(Work request) For the records below, please print exactly and only the lines from the one with "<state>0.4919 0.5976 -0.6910" down to the one with "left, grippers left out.", both ends included, omitting the pictures.

─── Data for the task ───

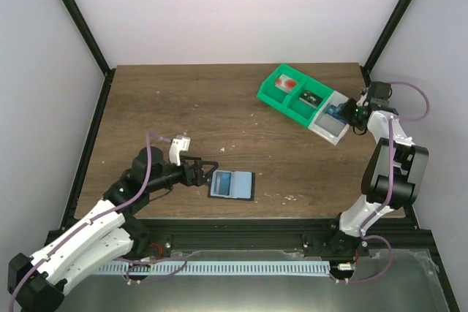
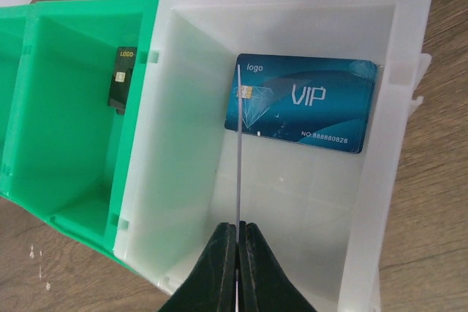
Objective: Take the credit cards out of the card holder
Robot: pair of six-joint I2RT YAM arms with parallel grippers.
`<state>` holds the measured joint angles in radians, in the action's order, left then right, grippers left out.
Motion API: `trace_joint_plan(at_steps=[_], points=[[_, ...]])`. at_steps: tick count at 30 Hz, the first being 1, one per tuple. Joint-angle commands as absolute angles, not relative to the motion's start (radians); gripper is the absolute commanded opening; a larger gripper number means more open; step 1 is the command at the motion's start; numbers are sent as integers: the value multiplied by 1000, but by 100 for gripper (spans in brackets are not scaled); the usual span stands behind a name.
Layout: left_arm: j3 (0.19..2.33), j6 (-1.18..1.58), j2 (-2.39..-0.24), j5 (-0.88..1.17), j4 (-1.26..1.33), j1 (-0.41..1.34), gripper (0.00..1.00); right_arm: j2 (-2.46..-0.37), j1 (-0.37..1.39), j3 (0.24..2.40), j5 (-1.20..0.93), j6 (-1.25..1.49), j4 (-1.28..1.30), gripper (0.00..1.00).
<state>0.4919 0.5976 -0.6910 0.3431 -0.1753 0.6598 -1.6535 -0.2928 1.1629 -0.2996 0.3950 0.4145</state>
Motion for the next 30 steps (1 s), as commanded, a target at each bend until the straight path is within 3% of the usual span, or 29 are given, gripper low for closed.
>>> trace_joint_plan(at_steps=[1, 30], points=[[492, 584, -703, 345, -156, 660, 100, -1692, -316, 1214, -344, 353, 387, 0], [515, 586, -700, 295, -204, 659, 100, -1811, -322, 1211, -404, 425, 247, 0]])
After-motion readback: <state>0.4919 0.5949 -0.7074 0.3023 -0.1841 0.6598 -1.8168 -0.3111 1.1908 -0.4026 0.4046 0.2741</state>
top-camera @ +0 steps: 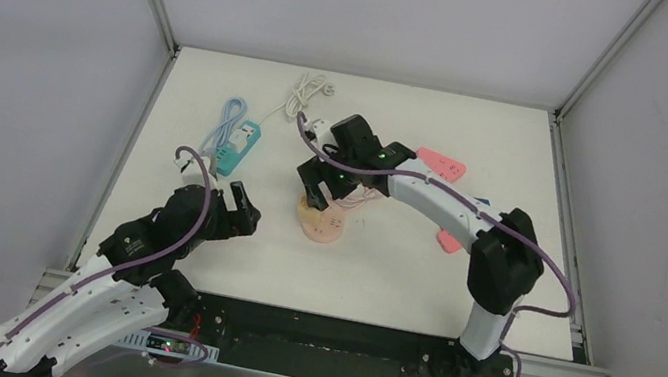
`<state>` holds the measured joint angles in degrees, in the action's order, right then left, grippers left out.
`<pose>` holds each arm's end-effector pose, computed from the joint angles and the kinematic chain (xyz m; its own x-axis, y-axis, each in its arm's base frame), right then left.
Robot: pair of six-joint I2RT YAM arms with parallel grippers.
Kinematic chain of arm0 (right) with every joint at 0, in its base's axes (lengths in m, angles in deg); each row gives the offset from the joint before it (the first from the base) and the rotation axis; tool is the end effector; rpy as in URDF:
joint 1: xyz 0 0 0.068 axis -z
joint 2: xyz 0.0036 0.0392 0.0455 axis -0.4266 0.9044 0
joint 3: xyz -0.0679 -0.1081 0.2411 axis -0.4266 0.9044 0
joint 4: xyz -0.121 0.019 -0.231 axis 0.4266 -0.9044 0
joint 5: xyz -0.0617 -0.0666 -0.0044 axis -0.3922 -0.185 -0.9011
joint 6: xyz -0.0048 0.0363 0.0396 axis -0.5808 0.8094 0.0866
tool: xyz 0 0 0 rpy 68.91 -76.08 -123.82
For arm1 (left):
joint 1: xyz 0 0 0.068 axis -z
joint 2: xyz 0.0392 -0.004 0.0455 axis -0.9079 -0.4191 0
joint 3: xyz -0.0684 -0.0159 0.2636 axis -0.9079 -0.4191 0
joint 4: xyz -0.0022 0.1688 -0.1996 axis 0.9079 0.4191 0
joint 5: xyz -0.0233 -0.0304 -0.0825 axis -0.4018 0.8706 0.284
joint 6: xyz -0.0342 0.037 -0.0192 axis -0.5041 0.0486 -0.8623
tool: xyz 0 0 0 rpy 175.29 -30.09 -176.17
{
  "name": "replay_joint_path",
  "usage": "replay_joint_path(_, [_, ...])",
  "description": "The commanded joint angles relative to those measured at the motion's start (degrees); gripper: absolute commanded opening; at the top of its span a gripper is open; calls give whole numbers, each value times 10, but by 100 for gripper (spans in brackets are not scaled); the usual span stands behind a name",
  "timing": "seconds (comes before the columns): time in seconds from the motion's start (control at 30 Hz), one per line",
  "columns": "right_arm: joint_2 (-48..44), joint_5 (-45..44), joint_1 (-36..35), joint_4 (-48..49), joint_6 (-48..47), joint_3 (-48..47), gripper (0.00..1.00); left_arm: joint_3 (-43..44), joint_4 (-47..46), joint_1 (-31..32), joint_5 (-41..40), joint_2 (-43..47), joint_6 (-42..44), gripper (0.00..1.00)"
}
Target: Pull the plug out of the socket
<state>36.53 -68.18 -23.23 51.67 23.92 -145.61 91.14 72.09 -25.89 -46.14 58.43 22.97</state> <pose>0.2641 0.3079 0.2740 -0.2503 -0.6506 -0.7170 -0.9110 0.4089 -0.0530 0.0976 -0.0640 0.2813 -0.5200 -0.3697 -0.7700 0.0266 0.8941 -0.4471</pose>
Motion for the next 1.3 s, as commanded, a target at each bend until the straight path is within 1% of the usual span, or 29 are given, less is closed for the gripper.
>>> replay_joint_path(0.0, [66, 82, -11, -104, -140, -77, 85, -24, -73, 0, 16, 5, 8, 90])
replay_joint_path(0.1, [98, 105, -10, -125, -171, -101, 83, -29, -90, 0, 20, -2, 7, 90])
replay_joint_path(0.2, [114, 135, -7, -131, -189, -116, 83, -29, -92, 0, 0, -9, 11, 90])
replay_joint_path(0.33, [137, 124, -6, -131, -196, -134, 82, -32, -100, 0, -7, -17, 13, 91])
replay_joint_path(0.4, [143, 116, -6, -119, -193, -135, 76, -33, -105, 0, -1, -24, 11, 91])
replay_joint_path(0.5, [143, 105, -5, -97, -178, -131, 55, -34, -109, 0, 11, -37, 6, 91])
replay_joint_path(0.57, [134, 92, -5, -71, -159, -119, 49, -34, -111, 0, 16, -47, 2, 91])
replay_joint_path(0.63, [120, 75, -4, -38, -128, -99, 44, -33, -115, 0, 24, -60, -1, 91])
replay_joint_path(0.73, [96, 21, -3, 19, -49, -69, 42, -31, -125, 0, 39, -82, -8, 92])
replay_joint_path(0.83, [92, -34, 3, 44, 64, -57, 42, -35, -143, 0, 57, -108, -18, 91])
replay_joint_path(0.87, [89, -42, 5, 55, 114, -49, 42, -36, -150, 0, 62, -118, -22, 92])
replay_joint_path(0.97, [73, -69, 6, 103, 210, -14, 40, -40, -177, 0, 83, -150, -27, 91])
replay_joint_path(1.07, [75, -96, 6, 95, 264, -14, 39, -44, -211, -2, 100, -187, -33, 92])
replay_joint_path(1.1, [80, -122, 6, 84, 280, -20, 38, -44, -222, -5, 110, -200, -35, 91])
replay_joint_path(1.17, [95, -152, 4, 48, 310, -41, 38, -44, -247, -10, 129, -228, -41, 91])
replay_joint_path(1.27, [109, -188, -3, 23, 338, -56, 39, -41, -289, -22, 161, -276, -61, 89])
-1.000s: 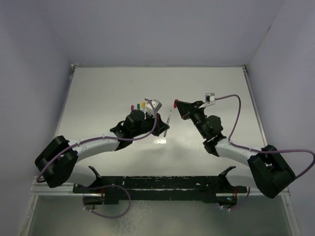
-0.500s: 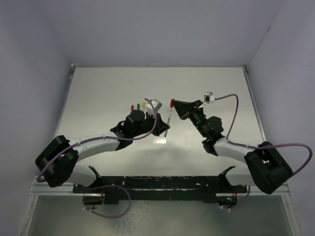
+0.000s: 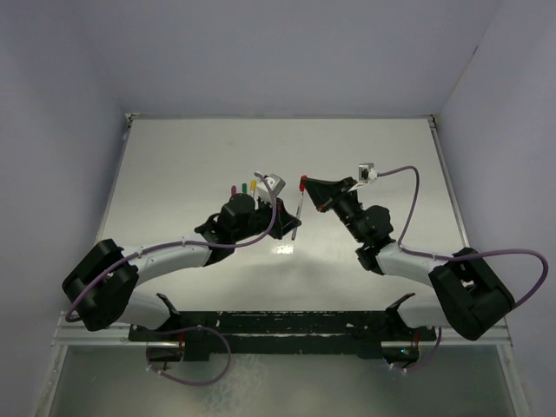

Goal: Insert the pens into the pen caps

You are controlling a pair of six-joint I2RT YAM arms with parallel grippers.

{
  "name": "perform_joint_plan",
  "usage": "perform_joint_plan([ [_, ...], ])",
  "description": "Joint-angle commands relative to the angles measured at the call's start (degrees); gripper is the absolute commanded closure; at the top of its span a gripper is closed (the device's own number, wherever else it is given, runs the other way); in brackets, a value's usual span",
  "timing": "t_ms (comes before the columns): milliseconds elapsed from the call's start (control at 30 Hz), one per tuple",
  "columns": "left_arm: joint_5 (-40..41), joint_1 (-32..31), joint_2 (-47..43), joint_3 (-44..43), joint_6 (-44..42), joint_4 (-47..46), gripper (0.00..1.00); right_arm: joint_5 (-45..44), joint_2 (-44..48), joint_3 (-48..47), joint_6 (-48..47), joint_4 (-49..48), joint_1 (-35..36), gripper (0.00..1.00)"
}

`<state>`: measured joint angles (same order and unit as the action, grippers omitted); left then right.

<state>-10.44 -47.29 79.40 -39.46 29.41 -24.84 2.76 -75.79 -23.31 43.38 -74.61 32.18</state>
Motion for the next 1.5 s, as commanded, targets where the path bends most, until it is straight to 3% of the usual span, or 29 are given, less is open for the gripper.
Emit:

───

(Answer area)
<state>0.4919 0.5976 -0.6910 0.3431 -0.1753 0.6598 -1.6535 -0.2928 1.1629 -0.2996 0.3950 0.4145</state>
Motion for the next 30 steps (1 s), as commanded, a target at each bend until the straight path is within 3% of the usual span, or 29 are given, gripper low for closed.
>>> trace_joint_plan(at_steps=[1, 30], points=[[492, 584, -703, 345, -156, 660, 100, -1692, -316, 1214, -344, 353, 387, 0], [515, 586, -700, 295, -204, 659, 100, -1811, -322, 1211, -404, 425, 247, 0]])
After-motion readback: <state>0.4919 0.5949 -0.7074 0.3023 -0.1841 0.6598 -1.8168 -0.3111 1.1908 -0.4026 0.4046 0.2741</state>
top-camera @ +0 steps: 
`<state>` holds the measured joint angles in degrees, in the action's order, right then left, grippers left out.

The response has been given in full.